What is Cosmos-Tokenizer-CI8x8?

Cosmos-Tokenizer-CI8x8 is part of NVIDIA's suite of visual tokenizers designed for high-quality image compression. This continuous image tokenizer achieves an 8x8 spatial compression while maintaining exceptional reconstruction quality, outperforming state-of-the-art alternatives in both speed and fidelity.

Implementation Details

The model employs a symmetrical encoder-decoder architecture with a 2-level Haar wavelet transform layer for efficient down-sampling. It operates in BF16 precision on NVIDIA Ampere and Hopper GPUs, processing images with resolutions from 256px up to 4K.

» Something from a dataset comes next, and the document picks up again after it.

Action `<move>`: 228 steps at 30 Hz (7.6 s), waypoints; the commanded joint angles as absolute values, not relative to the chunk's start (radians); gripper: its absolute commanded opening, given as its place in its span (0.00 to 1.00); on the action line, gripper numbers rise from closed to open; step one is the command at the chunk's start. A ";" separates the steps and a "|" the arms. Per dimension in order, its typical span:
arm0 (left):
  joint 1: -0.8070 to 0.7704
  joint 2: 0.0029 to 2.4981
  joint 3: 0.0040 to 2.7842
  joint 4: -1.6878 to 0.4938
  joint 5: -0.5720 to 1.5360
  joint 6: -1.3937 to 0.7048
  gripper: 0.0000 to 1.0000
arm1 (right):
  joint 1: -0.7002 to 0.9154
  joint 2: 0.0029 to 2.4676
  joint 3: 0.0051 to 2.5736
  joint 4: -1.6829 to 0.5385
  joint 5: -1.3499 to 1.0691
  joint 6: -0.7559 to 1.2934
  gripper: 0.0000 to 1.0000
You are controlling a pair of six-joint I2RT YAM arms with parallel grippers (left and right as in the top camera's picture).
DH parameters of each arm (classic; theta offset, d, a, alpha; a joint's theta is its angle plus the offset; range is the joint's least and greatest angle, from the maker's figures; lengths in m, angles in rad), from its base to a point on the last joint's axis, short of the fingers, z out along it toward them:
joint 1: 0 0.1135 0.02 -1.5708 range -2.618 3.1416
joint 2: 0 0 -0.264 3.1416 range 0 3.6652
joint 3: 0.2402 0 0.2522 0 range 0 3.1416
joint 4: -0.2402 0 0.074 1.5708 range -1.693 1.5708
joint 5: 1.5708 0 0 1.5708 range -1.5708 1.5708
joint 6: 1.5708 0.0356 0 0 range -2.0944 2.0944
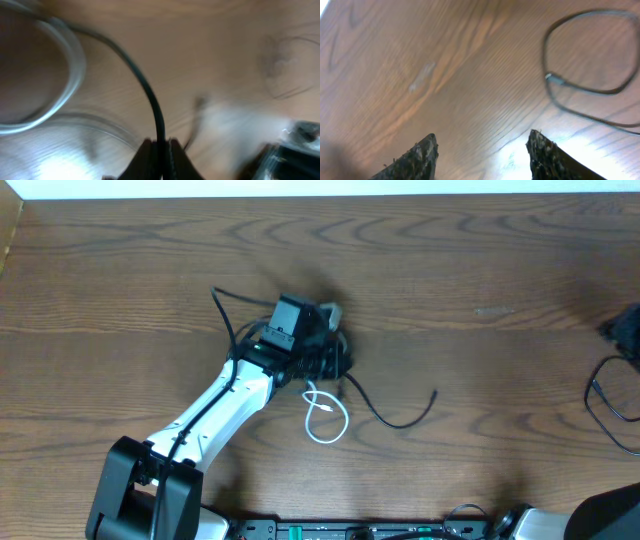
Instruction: Untangle cables
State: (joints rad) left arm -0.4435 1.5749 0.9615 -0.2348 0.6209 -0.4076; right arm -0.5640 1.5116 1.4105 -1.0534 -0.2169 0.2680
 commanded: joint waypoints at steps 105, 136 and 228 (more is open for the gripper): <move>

Lightweight and computationally efficient architecture
Supports both PyTorch and NeMo frameworks
Achieves PSNR of 32.98 and SSIM of 0.836 on MS-COCO dataset
12x faster than comparable models

Core Capabilities

High-quality image compression and reconstruction
Fast processing speed (62.7ms per 1024x1024 image)
Flexible resolution support (256px to 4K)
Compatible with diffusion-based and autoregressive models

Frequently Asked Questions

Q: What makes this model unique?

The model's combination of high compression quality, fast processing speed, and efficient architecture sets it apart. It achieves 8x more compression than SOTA methods while maintaining higher image quality.

Q: What are the recommended use cases?

The model is ideal for image generation pipelines, particularly in diffusion models like Stable Diffusion, where high-quality image tokenization is crucial for downstream tasks.